WHAT JIM’S STORY ILLUSTRATES
There have always been low-serotonin individuals, and doubtless there always will be. But compared with someone like Jim in 1950, a great many fundamental changes have occurred which place a 1990s Jim at higher risk of having low serotonin.
From a very young age Jim was under constant pressure to compare himself, in all spheres of life, with others – so much so that his self-confidence was extremely brittle. Even though he was fine, Jim felt subordinated by these comparisons. He was constantly under the impression that he was lousy compared to the high standards of others.

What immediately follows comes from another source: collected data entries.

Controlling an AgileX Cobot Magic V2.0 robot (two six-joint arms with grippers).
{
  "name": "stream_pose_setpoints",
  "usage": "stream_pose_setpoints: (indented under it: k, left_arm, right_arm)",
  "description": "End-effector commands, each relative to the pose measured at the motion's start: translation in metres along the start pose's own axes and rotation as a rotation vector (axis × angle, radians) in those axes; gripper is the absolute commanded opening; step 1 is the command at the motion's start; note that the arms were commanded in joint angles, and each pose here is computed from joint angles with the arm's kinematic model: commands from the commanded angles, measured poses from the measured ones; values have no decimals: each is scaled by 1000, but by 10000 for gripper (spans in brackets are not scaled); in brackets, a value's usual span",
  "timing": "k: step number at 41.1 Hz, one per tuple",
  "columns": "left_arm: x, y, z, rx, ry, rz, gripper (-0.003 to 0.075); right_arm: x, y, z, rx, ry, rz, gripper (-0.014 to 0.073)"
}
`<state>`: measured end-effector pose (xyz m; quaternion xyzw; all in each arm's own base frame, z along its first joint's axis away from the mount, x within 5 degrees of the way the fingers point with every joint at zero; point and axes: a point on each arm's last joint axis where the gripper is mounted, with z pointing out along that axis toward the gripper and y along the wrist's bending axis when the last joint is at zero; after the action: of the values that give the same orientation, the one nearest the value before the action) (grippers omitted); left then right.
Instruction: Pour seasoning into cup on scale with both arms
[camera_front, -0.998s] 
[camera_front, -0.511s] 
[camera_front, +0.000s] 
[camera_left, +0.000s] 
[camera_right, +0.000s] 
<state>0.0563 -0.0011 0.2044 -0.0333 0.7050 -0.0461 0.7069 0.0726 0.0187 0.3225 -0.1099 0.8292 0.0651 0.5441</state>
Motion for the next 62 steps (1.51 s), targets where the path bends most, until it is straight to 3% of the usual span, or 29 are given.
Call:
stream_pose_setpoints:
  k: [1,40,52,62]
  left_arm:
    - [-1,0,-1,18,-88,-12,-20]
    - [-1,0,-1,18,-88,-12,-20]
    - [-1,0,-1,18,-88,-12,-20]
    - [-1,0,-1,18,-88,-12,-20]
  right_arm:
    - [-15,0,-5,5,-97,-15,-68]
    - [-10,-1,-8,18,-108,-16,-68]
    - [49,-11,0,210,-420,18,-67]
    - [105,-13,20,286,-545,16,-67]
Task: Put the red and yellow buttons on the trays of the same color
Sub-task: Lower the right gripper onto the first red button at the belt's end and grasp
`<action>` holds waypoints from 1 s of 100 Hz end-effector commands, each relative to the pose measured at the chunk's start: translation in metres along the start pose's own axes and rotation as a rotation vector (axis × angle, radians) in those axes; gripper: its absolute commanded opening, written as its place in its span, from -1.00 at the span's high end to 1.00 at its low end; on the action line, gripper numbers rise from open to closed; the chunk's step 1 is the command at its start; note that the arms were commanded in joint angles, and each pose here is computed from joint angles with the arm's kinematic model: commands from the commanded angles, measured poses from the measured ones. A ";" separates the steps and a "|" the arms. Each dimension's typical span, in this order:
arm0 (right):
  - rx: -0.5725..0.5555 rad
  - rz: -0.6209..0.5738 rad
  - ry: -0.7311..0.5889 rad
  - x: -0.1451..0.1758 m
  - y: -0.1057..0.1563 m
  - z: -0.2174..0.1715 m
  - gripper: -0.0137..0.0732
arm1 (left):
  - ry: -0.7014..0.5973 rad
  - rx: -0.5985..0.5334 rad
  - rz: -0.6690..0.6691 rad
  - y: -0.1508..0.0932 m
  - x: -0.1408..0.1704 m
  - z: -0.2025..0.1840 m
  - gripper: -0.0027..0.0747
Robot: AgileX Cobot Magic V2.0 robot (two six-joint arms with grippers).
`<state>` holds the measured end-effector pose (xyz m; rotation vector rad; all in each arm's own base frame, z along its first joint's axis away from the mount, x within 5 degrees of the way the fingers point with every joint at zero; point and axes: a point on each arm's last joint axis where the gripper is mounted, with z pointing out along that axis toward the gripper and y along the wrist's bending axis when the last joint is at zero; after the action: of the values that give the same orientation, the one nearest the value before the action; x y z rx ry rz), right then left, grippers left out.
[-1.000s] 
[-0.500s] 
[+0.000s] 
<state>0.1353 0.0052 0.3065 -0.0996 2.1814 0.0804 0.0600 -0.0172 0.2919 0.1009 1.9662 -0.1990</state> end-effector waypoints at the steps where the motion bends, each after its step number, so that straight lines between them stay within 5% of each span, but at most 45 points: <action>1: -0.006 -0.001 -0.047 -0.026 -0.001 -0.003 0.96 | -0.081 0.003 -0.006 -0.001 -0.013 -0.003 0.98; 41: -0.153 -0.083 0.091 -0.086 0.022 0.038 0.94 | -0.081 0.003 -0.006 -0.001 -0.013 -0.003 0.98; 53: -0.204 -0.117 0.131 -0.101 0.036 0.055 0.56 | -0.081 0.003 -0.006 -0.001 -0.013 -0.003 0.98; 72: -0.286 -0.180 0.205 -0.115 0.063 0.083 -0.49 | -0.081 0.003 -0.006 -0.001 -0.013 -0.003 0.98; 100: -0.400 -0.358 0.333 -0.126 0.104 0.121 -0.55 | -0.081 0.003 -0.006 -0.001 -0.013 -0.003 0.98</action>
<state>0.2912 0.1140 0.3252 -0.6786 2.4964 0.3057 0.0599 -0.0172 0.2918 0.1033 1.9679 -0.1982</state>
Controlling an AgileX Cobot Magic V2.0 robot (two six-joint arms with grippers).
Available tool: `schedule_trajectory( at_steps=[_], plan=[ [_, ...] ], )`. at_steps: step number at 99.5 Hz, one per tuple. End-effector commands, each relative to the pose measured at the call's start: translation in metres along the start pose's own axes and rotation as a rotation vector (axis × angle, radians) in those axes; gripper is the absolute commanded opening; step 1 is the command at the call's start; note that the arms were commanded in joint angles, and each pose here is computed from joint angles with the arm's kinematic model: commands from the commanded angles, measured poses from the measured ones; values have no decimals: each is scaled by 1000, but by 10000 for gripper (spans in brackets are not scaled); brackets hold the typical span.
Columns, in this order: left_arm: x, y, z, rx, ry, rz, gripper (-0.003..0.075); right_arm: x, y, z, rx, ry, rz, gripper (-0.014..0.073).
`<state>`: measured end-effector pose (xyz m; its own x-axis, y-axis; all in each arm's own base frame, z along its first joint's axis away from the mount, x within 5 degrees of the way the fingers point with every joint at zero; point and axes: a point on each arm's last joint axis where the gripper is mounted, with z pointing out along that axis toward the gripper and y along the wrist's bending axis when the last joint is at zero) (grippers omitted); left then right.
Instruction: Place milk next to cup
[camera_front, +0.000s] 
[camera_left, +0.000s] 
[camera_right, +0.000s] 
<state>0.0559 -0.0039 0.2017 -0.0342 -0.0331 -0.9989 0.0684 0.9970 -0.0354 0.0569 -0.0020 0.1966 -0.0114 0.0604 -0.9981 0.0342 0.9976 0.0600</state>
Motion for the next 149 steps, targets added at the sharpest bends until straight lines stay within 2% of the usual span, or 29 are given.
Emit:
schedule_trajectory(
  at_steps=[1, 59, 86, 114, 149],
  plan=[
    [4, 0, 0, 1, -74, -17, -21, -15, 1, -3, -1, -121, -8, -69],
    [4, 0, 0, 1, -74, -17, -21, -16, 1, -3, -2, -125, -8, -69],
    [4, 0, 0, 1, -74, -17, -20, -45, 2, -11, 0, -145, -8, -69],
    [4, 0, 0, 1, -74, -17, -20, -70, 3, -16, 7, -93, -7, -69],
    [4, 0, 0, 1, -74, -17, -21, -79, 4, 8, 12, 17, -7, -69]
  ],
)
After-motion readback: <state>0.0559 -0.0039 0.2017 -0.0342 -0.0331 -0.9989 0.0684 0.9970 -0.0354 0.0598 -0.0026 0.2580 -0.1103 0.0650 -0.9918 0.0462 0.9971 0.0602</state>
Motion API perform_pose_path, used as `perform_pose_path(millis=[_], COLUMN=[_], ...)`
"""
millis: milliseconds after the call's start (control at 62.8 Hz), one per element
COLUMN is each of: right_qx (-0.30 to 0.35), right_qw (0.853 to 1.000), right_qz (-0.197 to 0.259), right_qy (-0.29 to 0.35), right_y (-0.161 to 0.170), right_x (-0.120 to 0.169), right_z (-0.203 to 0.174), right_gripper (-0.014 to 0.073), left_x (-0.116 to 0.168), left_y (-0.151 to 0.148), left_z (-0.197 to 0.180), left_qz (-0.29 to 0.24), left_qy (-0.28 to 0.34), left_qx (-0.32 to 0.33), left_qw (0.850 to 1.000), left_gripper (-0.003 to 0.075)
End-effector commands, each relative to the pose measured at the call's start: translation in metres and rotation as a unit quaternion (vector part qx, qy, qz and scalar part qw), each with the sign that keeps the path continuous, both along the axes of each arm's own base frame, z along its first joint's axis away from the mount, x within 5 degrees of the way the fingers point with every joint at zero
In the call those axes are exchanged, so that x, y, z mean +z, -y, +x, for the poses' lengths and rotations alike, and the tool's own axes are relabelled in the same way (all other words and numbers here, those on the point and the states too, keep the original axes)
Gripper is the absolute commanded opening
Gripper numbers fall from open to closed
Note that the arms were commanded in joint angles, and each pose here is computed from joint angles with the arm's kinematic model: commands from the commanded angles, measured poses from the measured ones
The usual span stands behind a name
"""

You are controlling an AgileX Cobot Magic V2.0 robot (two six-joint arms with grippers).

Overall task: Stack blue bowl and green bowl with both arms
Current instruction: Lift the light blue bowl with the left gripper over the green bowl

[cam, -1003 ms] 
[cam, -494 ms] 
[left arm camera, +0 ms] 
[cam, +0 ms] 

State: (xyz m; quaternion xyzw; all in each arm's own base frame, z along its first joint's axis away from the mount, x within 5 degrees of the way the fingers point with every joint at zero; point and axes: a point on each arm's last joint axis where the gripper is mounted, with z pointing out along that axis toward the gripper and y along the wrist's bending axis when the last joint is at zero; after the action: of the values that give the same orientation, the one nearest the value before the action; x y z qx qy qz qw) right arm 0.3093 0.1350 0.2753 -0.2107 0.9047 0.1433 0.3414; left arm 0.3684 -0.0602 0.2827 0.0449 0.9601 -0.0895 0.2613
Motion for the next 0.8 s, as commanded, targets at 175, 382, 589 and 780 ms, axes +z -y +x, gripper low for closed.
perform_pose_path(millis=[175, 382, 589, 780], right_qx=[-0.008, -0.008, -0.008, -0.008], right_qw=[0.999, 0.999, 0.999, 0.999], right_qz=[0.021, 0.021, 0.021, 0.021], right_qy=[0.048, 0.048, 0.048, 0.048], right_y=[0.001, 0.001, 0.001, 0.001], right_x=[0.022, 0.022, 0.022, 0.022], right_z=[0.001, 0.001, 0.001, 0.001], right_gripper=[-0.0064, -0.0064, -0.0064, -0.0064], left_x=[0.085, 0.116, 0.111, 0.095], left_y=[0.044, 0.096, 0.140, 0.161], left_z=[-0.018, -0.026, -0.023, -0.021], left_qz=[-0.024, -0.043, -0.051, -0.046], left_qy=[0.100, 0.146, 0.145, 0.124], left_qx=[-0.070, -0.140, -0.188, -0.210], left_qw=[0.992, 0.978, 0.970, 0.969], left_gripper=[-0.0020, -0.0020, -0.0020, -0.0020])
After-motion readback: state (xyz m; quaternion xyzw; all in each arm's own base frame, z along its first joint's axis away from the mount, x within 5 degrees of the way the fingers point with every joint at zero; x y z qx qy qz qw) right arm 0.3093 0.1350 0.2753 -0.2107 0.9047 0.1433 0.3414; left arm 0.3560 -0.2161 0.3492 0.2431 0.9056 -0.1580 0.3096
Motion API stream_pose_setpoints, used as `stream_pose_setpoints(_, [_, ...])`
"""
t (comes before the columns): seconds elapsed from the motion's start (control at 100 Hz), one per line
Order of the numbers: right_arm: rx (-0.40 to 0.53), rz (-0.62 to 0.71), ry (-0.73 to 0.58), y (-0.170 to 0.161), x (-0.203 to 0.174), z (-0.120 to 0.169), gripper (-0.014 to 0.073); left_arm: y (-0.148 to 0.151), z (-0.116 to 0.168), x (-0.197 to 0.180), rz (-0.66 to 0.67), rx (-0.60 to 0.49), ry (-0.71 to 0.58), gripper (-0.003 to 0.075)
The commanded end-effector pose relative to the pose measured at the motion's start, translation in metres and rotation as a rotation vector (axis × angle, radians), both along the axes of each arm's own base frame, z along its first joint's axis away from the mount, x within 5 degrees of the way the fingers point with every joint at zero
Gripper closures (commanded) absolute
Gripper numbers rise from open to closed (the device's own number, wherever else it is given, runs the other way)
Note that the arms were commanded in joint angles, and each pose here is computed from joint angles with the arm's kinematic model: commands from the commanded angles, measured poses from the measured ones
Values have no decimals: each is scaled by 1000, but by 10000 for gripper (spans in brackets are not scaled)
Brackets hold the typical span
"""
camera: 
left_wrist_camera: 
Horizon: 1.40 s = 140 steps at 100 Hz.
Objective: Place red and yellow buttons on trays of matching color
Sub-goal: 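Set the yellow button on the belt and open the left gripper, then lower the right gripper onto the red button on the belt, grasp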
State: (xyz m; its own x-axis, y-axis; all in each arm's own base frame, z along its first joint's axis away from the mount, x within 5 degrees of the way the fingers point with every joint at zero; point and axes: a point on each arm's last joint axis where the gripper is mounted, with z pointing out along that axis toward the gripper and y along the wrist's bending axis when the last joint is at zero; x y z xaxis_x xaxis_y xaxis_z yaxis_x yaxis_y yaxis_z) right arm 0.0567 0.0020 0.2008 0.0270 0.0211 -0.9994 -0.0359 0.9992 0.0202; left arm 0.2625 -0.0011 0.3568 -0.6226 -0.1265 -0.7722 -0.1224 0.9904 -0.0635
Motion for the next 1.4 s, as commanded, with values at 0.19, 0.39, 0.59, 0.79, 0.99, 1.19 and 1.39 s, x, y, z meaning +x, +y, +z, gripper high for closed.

Since 1950, expectations have risen dramatically for personal and professional fulfilment. Likewise, demands for individualism have inflated. The media, particularly TV, make us obsessively preoccupied with how we are doing compared to others and whether we are individual enough. Filled with these new needs, Jim was exhausted and dispirited before his crisis. Until then, like most people of his generation, he had used alcohol and cigarettes to keep his spirits up, to stave off discontent and stifle a nagging unease.
Equally typical were the solutions to Jim’s crisis. Pills which raise serotonin levels are already widely prescribed. There were 5.6 million presrcriptions for antidepressants in Britain in 1995, and as these drugs become increasingly side-effect free, it is probably that they will become widespread amoung members of low-serotonin societies.
Likewise, therapy is increasingly popular, and will continue to be so. That the combination of both drugs and therapy eventually helped Jim out of his pit of despair is a common experience. They are not the solution to the low-serotonin society, but for the low-serotonin individual they are the best we have.